Abschied von Halle: Letzter Fall für Koitzsch und Lehmann im Polizeiruf 110
Im Jahr 2021 kehrte der legendäre Sonntagskrimi „Polizeiruf 110“ für drei Folgen an die Saale zurück. Nun findet diese Trilogie mit der Episode „Der Wanderer zieht von dannen“ ihr finales Ende. Die Schauspieler Peter Kurth und Peter Schneider treten damit als Ermittler-Duo Henry Koitzsch und Michael Lehmann ab, was Fans der ARD-Reihe schmerzlich vermissen werden.
Ein düsterer Fall mit historischen Wurzeln
Die Handlung beginnt mit einem scheinbar banalen Tod: Eine Seniorin wird tot in ihrer Badewanne aufgefunden, umgeben von Kaffee, Kuchen und Musik. Doch Kommissar Koitzsch und sein Kollege Lehmann glauben nicht an einen Unfall. Ein Radio im Wasser und Spuren an der Wohnungstür wecken ihren Verdacht. Als Koitzsch auf dem Fensterbrett eine blaue Trockenblume entdeckt – eine sogenannte Jungfer im Grünen – hat er einen erschreckenden Flashback. Diese Blume hat er bereits bei einem ungelösten Mordfall vor Jahren in Händen gehalten.
Die Ermittlungen führen die Kommissare tief in die Vergangenheit der ehemaligen DDR und ihres Sicherheitsapparates. Ein Serienmörder scheint sein Unwesen zu treiben, der sich gezielt alte und einsame Menschen aussucht, sie beobachtet und unbemerkt in ihre Wohnungen gelangt. „Zwei Einsame, zwei Morde“, fasst Koitzsch die Lage zusammen. Die Suche nach Verbindungen wird zur verzweifelten Jagd auf einen Geist aus der Vergangenheit.
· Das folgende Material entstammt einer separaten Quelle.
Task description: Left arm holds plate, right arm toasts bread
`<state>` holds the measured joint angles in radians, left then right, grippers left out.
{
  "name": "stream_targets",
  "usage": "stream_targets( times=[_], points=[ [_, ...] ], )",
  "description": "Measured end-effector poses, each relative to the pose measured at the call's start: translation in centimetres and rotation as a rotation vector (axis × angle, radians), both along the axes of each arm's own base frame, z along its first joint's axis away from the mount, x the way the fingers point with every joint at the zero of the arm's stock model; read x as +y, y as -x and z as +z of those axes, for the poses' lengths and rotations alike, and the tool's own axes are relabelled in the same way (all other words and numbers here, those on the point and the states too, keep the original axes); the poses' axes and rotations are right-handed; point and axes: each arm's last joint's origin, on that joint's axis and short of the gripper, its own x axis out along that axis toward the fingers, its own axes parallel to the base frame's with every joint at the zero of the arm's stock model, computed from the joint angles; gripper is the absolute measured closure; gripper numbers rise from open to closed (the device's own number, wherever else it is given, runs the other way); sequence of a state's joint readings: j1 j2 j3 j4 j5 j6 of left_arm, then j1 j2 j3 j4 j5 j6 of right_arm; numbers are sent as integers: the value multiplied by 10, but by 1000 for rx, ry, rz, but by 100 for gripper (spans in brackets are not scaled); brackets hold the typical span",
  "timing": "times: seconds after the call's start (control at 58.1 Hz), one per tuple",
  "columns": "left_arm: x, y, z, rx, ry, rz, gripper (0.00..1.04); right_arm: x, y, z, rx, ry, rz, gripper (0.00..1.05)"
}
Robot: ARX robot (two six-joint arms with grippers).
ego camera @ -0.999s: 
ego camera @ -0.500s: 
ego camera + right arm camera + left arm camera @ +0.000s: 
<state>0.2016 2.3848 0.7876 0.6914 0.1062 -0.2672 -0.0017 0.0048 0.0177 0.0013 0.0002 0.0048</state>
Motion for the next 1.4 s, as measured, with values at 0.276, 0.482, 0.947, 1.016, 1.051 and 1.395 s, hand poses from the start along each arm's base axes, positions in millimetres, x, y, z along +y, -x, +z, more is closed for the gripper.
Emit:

Trilogie mit besonderem Hintergrund
Die Halle-Trilogie wurde von Anfang an als dreiteiliges Projekt konzipiert. Mit der ersten Folge „An der Saale hellem Strande“ im Mai 2021 feierte der „Polizeiruf 110“ sein 50-jähriges Bestehen. Die zweite Episode „Der Dicke liebt“ folgte im April 2024. Für alle drei Teile zeichneten sich der in Halle geborene Drehbuchautor Clemens Meyer und der Leipziger Regisseur Thomas Stuber verantwortlich, deren Zusammenarbeit zu einem stimmigen Gesamtwerk führte.
In der finalen Folge tauchen mit der feschen Katrin Sommer (Cordelia Wege) und der unscheinbaren Rita Schmidtke (Jule Böwe) weitere bekannte Figuren auf. Die Darstellung dieser Frauen durch die Schauspielerinnen ist eine wahre Freude und unterstreicht die feinsinnige Charakterzeichnung der Produktion.
Spannungsgeladener Finalakt mit persönlicher Gefahr
Die Ermittler werden mit weiteren ungelösten Fällen konfrontiert und müssen erkennen, dass sie nicht nur einen Wiederholungstäter, sondern einen Serienmörder jagen. „Weißt du, wie viele der ...? Das geht immer so weiter“, sagt ein um Fassung ringender Lehmann. Die Lage eskaliert, als auch Koitzsch selbst in tödliche Gefahr gerät und der Täter ihn ins Visier nimmt.
„Der Wanderer zieht von dannen“ ist ein düsterer, tiefgründiger Abschluss der Halle-Trilogie, der die Zuschauerinnen und Zuschauer zwingt, um Ecken zu denken und Verbindungen zu suchen – genau wie die wortkarge, feinsinnige Koitzsch und der rationale Lehmann es tun. Die filmische Umsetzung überzeugt durch einen durchdachten Plot und eine beeindruckende atmosphärische Dichte.
Das Erste zeigt diese letzte Folge der Reihe aus Halle am Sonntag um 20.15 Uhr. Damit endet eine Ära im Sonntagskrimi, die mit ihrem regionalen Bezug und den starken Charakteren viele Fans begeisterte. Die Abgänge von Kurth und Schneider hinterlassen eine Lücke, die nur schwer zu füllen sein wird.